(GOAL OF THE EXERCISE): For the string "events", search the entries below and copy every line where it appears.
........
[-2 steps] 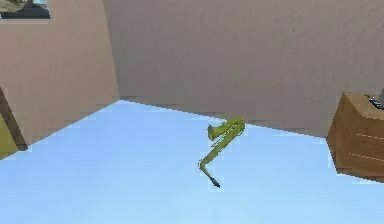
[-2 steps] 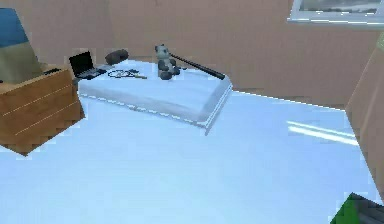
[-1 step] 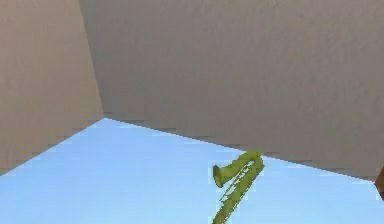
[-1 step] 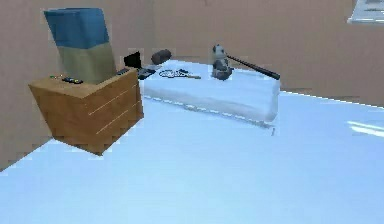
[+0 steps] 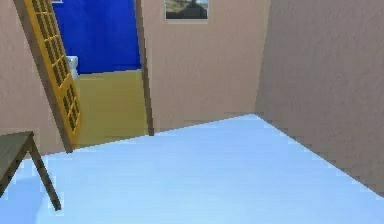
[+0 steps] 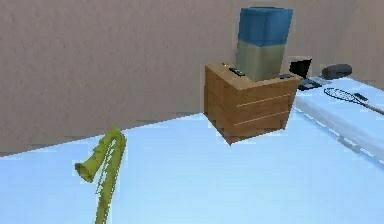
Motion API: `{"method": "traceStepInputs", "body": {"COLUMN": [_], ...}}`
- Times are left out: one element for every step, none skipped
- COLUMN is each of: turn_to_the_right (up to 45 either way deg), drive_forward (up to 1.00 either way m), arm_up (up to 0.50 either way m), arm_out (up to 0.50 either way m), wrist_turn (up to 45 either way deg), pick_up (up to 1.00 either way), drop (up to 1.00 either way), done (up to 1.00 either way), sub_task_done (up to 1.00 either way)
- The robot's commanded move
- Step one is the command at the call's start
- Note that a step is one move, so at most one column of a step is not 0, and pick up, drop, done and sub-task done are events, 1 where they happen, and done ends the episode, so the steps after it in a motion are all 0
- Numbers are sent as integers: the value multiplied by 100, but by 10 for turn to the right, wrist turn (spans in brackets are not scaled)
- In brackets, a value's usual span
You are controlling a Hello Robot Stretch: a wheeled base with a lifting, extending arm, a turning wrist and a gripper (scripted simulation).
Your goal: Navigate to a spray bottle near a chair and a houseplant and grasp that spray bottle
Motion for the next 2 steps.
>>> {"method": "traceStepInputs", "body": {"turn_to_the_right": [-120,0], "drive_forward": [0,15], "arm_up": [0,0], "arm_out": [0,0], "wrist_turn": [0,0], "pick_up": [0,0], "drop": [0,0], "done": [0,0], "sub_task_done": [0,0]}}
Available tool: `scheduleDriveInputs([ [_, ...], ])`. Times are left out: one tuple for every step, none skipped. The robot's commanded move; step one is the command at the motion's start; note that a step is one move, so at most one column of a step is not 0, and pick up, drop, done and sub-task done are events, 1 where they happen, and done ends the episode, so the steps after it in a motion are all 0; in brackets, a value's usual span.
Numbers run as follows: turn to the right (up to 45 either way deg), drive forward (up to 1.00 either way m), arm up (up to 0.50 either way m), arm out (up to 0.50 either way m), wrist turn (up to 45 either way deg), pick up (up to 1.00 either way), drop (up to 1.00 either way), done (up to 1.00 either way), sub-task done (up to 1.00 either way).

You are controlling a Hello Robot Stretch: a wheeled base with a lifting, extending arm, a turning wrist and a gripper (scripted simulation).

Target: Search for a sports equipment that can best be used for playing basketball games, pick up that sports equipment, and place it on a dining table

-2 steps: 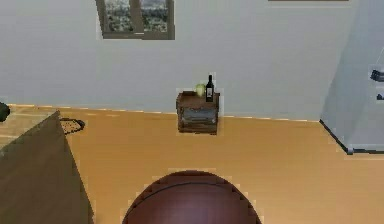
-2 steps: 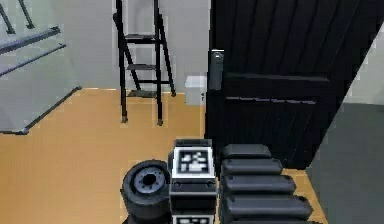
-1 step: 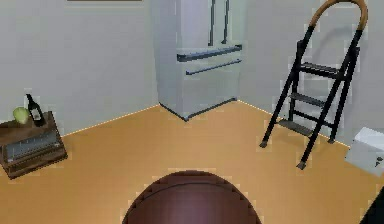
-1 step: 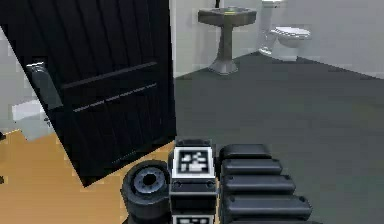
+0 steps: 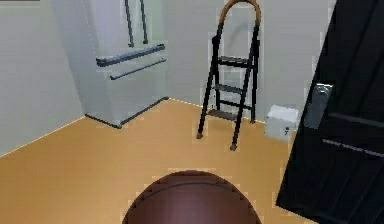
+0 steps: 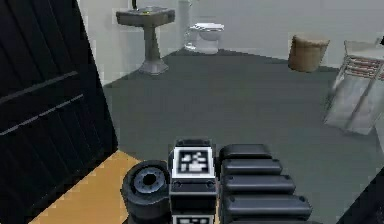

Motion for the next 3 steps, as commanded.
scheduleDriveInputs([
  [0.0, 0.25, 0.00, 0.00, 0.0, 0.00, 0.00, 0.00, 0.00],
  [-45.0, 0.00, 0.00, 0.00, 0.0, 0.00, 0.00, 0.00, 0.00],
  [-42.0, 0.00, 0.00, 0.00, 0.0, 0.00, 0.00, 0.00, 0.00],
])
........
(TASK OUTPUT):
- Note that a step is one move, so at most one column of a step is not 0, and pick up, drop, done and sub-task done are events, 1 where they happen, and done ends the episode, so the steps after it in a motion are all 0
Available tool: `scheduleDriveInputs([ [_, ...], ])`. Times are left out: one tuple for every step, none skipped. The robot's commanded move; step one is the command at the motion's start; note that a step is one move, so at most one column of a step is not 0, and pick up, drop, done and sub-task done are events, 1 where they happen, and done ends the episode, so the steps after it in a motion are all 0; in brackets, a value's usual span.

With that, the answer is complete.